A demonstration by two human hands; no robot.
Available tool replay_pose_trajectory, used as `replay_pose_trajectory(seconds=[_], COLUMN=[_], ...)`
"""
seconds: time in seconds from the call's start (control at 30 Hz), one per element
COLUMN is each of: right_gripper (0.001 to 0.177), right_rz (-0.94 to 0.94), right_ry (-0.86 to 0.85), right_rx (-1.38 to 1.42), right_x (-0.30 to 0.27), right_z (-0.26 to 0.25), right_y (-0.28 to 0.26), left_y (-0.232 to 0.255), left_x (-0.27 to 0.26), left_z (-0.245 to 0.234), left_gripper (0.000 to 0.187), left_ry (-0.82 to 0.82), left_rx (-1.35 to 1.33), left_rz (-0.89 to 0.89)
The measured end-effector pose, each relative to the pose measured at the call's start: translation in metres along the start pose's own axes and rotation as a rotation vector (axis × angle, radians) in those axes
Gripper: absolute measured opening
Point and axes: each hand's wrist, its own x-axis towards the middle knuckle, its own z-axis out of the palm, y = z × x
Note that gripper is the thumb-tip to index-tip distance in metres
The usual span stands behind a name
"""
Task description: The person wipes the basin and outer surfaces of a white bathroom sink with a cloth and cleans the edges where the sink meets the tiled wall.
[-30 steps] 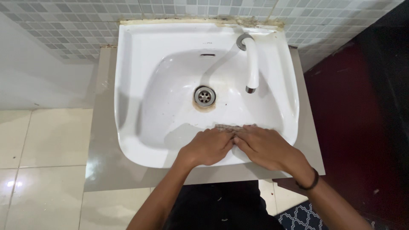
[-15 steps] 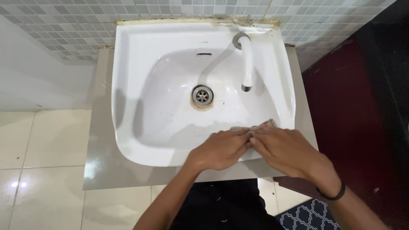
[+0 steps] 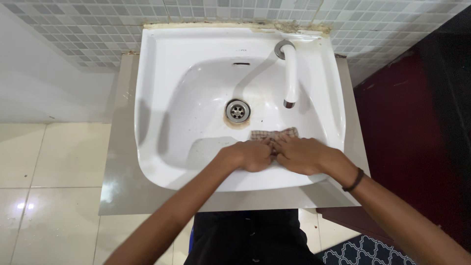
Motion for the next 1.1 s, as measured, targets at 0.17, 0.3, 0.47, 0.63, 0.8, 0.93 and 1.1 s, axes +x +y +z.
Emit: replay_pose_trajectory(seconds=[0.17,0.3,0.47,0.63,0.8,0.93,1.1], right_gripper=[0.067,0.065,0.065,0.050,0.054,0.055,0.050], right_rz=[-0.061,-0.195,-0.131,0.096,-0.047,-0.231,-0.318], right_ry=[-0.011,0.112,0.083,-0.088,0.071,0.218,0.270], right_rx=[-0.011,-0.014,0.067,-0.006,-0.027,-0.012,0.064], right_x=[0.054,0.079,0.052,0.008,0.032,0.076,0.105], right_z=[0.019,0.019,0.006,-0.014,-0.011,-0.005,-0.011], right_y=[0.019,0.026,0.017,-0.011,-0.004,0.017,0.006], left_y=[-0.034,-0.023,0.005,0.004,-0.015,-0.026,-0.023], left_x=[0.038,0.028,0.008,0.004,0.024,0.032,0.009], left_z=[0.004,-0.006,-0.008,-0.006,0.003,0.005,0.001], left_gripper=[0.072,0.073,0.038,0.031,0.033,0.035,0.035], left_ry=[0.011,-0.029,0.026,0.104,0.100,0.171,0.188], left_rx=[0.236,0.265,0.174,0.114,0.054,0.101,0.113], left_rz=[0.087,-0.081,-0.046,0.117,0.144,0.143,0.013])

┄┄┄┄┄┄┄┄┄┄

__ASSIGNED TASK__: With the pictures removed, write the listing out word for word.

__ANSWER__:
A demonstration by two human hands; no robot.
Available tool replay_pose_trajectory, used as `replay_pose_trajectory(seconds=[_], COLUMN=[_], ...)`
"""
seconds: time in seconds from the call's start (control at 30 Hz), one per element
COLUMN is each of: right_gripper (0.001 to 0.177), right_rz (-0.94 to 0.94), right_ry (-0.86 to 0.85), right_rx (-1.38 to 1.42), right_x (-0.30 to 0.27), right_z (-0.26 to 0.25), right_y (-0.28 to 0.26), left_y (-0.232 to 0.255), left_x (-0.27 to 0.26), left_z (-0.245 to 0.234), left_gripper (0.000 to 0.187), left_ry (-0.82 to 0.82), left_rx (-1.35 to 1.33), left_rz (-0.89 to 0.89)
The measured end-effector pose, each relative to the pose measured at the call's start: translation in metres along the start pose's own axes and rotation as a rotation vector (axis × angle, radians) in those axes
Gripper: absolute measured opening
Point and axes: each hand's wrist, its own x-axis towards the middle knuckle, its own z-axis out of the palm, y = z × x
Note that gripper is the thumb-tip to index-tip distance in metres
The usual span stands behind a name
"""
Task description: The person wipes the basin and outer surfaces of a white bathroom sink with a cloth and cleans the edges where the sink meets the tiled wall.
[-30 steps] 
[-15 steps] 
[+0 steps] 
Motion for the next 1.1 s, as measured, targets at 0.17, 0.3, 0.47, 0.63, 0.8, 0.93 and 1.1 s, axes +x +y +z.
Emit: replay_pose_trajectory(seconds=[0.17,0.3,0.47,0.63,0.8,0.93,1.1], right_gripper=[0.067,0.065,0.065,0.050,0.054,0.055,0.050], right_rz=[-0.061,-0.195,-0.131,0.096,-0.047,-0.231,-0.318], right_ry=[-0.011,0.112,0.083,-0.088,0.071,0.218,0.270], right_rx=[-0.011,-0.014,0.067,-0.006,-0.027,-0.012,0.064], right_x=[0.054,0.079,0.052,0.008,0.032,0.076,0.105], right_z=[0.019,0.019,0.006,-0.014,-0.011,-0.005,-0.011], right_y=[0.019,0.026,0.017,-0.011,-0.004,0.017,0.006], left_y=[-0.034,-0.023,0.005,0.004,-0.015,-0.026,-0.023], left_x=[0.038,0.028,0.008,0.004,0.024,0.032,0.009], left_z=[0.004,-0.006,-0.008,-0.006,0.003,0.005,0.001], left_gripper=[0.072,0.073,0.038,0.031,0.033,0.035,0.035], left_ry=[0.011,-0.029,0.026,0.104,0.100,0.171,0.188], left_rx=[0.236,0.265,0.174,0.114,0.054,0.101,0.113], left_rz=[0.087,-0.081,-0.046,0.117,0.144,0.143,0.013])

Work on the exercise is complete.